** Opening Given records block **

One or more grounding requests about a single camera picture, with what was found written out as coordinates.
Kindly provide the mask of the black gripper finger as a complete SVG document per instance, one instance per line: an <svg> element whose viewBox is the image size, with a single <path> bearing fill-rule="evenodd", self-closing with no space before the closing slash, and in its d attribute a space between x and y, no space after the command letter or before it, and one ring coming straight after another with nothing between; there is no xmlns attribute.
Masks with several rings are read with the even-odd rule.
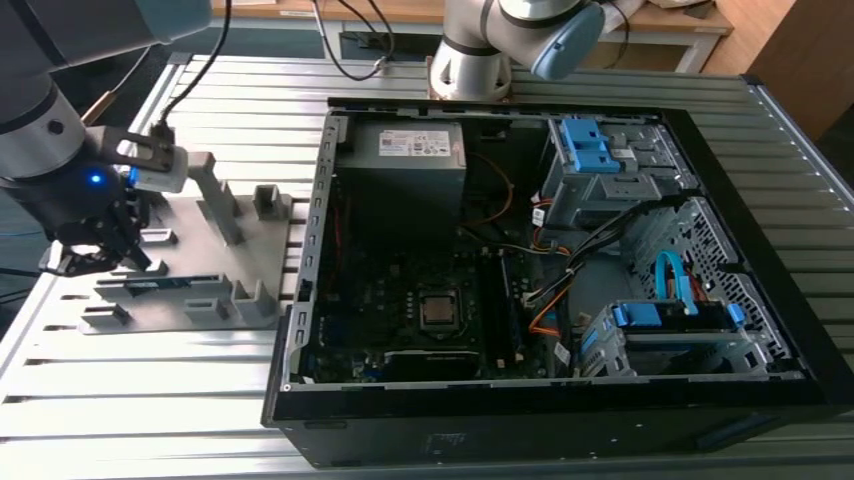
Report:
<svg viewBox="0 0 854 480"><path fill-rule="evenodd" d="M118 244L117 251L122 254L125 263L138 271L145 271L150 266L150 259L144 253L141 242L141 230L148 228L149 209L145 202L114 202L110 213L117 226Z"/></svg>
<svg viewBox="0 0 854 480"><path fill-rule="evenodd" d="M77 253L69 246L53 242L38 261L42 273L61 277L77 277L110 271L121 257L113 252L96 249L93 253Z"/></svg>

** Closing Given records block **

Directions for this task: Please copy only the lines from the one that contains "Masks with several" through the last line of the records, exactly, and keep every picture out of the copy.

Completed task:
Masks with several rings are read with the even-odd rule.
Report:
<svg viewBox="0 0 854 480"><path fill-rule="evenodd" d="M118 244L117 251L122 254L125 263L138 271L145 271L150 266L150 259L144 253L141 242L141 230L148 228L149 209L145 202L114 202L110 213L117 226Z"/></svg>
<svg viewBox="0 0 854 480"><path fill-rule="evenodd" d="M77 253L69 246L53 242L38 261L42 273L61 277L77 277L110 271L121 257L113 252L96 249L93 253Z"/></svg>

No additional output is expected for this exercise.